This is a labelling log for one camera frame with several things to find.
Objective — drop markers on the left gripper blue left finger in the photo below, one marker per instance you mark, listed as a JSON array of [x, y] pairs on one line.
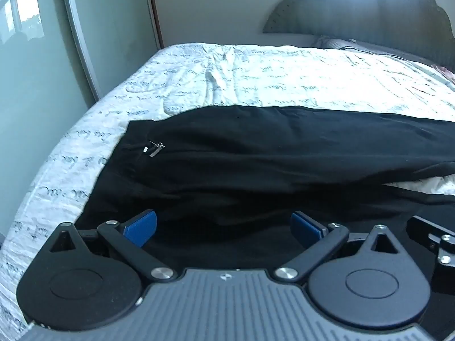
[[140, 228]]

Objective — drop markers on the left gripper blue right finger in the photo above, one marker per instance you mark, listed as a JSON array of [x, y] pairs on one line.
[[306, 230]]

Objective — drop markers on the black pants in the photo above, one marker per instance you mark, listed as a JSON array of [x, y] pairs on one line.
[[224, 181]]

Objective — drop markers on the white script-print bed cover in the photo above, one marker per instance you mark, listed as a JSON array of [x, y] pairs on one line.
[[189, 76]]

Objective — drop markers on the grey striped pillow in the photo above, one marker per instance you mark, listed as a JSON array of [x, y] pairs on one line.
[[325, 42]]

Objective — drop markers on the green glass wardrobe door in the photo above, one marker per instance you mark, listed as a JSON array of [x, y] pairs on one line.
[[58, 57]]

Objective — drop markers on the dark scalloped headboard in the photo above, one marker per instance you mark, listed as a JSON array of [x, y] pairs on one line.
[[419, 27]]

------------------------------

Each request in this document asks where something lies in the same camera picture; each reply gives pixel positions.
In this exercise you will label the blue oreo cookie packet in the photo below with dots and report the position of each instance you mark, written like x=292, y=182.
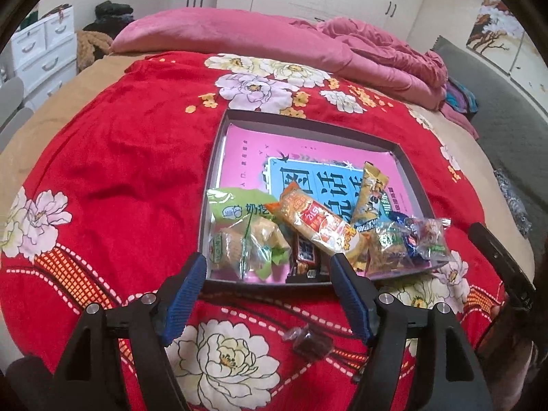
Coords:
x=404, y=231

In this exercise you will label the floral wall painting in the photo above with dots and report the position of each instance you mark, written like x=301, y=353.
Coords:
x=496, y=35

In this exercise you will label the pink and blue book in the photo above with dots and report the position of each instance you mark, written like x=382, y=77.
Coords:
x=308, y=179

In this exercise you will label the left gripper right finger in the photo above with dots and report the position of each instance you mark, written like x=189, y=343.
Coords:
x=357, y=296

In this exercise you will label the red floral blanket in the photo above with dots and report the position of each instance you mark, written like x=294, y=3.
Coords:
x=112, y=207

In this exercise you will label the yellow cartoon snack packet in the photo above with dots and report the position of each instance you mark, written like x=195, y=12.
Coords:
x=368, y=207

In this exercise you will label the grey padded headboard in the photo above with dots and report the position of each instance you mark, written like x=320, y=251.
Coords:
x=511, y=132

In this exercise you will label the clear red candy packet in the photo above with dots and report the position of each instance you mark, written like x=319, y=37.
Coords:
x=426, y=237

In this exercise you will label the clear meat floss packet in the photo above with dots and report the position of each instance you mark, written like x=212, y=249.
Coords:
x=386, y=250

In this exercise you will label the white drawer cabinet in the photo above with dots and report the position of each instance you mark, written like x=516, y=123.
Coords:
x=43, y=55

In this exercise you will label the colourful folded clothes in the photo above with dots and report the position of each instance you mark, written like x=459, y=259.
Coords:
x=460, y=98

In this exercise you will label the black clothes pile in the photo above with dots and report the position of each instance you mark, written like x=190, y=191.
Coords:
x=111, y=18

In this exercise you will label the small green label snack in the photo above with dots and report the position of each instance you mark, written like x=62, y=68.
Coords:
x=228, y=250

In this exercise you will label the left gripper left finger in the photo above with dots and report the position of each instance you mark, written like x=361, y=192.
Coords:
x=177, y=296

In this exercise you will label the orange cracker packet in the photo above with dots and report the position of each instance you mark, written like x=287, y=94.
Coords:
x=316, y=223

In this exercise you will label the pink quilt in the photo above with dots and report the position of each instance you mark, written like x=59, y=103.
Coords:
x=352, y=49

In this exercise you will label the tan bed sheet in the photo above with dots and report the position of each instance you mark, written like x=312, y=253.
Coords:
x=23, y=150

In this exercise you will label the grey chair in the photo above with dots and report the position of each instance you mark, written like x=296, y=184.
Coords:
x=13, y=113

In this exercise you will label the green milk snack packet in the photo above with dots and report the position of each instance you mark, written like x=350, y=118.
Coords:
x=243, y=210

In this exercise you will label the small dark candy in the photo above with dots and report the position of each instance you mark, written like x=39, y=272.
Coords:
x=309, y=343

------------------------------

#### What is needed:
Please show every line above that includes the word "packet".

#### Exercise answer:
In this exercise you will label the blue oreo cookie packet in the photo below with dots and report the position of each instance you mark, written like x=292, y=182.
In this exercise you will label the yellow cartoon snack packet in the photo above with dots and report the position of each instance you mark, written like x=195, y=12.
In this exercise you will label the clear red candy packet in the photo above with dots and report the position of each instance you mark, written like x=319, y=37.
In this exercise you will label the clear meat floss packet in the photo above with dots and report the position of each instance you mark, written like x=212, y=249.
In this exercise you will label the orange cracker packet in the photo above with dots and report the position of each instance you mark, written like x=287, y=94.
In this exercise you will label the green milk snack packet in the photo above with dots and report the position of each instance you mark, written like x=350, y=118.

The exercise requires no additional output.